Information START
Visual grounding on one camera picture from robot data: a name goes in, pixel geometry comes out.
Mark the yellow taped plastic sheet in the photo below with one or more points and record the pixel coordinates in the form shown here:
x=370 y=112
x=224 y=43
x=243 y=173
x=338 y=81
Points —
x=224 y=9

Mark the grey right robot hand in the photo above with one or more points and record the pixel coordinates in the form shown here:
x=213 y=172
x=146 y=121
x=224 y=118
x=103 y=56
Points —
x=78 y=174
Information END
* Activity:
Exactly and only the lines from the one containing "x=370 y=112" to the end of the entries above are to be written out.

* Answer for the task:
x=370 y=112
x=224 y=43
x=243 y=173
x=338 y=81
Points —
x=224 y=9

Mark the grey right robot hand in the photo above with one or more points and record the pixel coordinates in the form shown here:
x=213 y=172
x=146 y=121
x=224 y=118
x=103 y=56
Points —
x=78 y=174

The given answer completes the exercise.